Aim of the task =>
Beneath this instruction is a block of data; output from it exactly the lines that run from the one containing "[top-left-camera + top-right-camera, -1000" through the one containing "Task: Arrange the", inclusive.

Exercise material =>

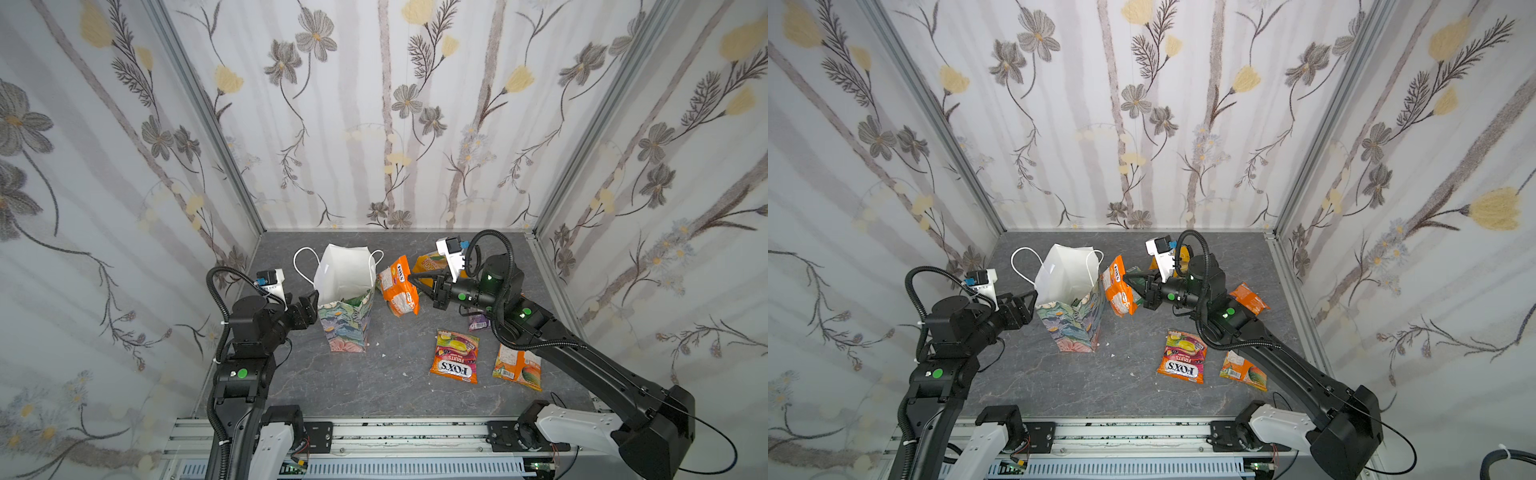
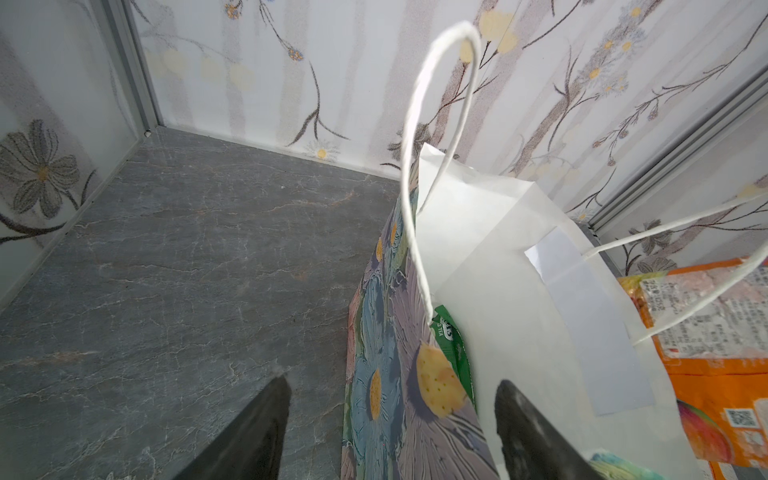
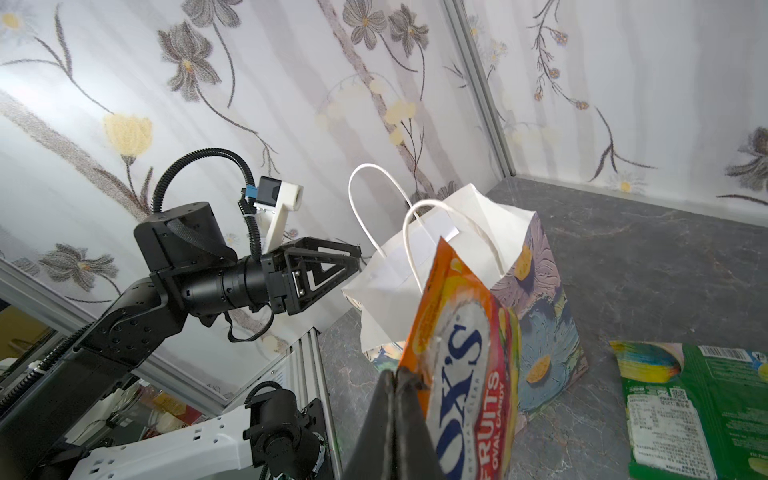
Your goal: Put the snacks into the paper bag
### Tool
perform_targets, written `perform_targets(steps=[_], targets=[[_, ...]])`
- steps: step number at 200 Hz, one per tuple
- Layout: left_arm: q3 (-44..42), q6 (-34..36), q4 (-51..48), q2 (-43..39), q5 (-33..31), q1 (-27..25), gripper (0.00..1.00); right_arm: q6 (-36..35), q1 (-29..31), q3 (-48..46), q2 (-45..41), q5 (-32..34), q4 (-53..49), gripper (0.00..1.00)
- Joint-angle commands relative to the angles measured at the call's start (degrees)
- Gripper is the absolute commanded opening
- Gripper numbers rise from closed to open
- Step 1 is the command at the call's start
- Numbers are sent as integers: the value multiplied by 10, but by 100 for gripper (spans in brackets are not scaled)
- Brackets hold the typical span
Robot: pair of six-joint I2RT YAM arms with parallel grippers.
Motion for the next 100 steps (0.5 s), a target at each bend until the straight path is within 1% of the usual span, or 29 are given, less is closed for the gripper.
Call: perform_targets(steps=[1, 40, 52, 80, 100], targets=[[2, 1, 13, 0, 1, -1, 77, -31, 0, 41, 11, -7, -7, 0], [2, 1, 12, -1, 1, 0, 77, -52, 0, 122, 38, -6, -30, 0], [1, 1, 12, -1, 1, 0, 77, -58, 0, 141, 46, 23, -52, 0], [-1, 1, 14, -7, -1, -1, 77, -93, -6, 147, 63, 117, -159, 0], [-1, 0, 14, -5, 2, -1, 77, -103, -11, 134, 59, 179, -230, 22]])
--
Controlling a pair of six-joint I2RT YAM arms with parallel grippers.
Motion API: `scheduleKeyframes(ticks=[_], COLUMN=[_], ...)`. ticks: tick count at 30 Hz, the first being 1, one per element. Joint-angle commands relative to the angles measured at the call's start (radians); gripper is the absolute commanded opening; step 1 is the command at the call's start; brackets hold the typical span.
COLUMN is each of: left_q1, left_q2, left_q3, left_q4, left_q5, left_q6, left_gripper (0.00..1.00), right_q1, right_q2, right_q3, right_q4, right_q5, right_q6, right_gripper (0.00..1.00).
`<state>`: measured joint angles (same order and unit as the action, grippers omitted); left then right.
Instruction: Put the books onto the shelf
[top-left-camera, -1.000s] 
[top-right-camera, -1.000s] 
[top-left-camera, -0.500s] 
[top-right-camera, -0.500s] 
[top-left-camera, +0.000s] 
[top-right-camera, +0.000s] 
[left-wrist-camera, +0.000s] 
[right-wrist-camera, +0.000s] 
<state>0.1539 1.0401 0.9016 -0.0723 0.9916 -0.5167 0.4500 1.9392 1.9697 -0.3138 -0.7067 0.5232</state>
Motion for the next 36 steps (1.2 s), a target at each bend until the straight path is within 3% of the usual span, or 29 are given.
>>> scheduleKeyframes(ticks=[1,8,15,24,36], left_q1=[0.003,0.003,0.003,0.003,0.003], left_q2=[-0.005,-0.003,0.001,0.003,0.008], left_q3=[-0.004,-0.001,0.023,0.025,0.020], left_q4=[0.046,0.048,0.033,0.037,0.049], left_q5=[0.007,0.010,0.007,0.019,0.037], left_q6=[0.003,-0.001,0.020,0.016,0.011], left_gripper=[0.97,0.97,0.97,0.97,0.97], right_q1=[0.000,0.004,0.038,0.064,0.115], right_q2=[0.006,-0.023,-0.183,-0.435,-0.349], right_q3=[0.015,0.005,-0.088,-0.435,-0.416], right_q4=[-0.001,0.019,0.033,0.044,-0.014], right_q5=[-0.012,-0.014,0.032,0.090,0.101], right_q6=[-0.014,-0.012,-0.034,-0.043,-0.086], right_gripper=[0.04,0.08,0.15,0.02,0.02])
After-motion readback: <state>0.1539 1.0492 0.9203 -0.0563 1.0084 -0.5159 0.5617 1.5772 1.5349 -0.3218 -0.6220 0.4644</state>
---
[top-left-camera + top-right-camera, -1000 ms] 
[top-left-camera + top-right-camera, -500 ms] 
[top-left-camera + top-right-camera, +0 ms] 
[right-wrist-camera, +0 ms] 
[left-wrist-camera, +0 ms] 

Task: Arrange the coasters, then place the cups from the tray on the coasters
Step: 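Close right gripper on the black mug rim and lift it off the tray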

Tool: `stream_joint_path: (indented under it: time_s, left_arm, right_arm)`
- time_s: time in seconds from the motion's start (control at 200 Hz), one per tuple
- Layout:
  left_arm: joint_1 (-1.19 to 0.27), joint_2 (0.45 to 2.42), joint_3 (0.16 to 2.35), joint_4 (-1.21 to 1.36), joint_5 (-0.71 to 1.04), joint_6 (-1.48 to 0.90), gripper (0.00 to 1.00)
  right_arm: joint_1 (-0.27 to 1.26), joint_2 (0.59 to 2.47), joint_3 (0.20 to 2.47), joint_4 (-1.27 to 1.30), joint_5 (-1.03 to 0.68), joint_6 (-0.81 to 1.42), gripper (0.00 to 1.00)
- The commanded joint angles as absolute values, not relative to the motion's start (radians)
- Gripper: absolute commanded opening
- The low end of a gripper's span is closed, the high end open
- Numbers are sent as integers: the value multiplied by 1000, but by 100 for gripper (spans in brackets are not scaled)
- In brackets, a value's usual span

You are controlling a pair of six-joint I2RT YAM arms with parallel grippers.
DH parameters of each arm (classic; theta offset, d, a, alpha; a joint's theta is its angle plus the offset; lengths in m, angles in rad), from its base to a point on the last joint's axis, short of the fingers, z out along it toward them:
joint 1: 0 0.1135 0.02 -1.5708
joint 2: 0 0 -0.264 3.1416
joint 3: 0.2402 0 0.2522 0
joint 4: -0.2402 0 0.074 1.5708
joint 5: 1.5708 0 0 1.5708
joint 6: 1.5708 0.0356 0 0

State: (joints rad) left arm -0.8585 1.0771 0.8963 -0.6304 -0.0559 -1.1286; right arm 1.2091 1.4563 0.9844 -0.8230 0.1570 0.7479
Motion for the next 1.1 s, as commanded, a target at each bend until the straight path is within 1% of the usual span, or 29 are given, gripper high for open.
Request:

Response to the task =>
[top-left-camera + top-right-camera, -1000 ms] 
[top-left-camera + top-right-camera, -500 ms] 
[top-left-camera + top-right-camera, +0 ms] 
[right-wrist-camera, +0 ms] 
[left-wrist-camera, +0 ms] 

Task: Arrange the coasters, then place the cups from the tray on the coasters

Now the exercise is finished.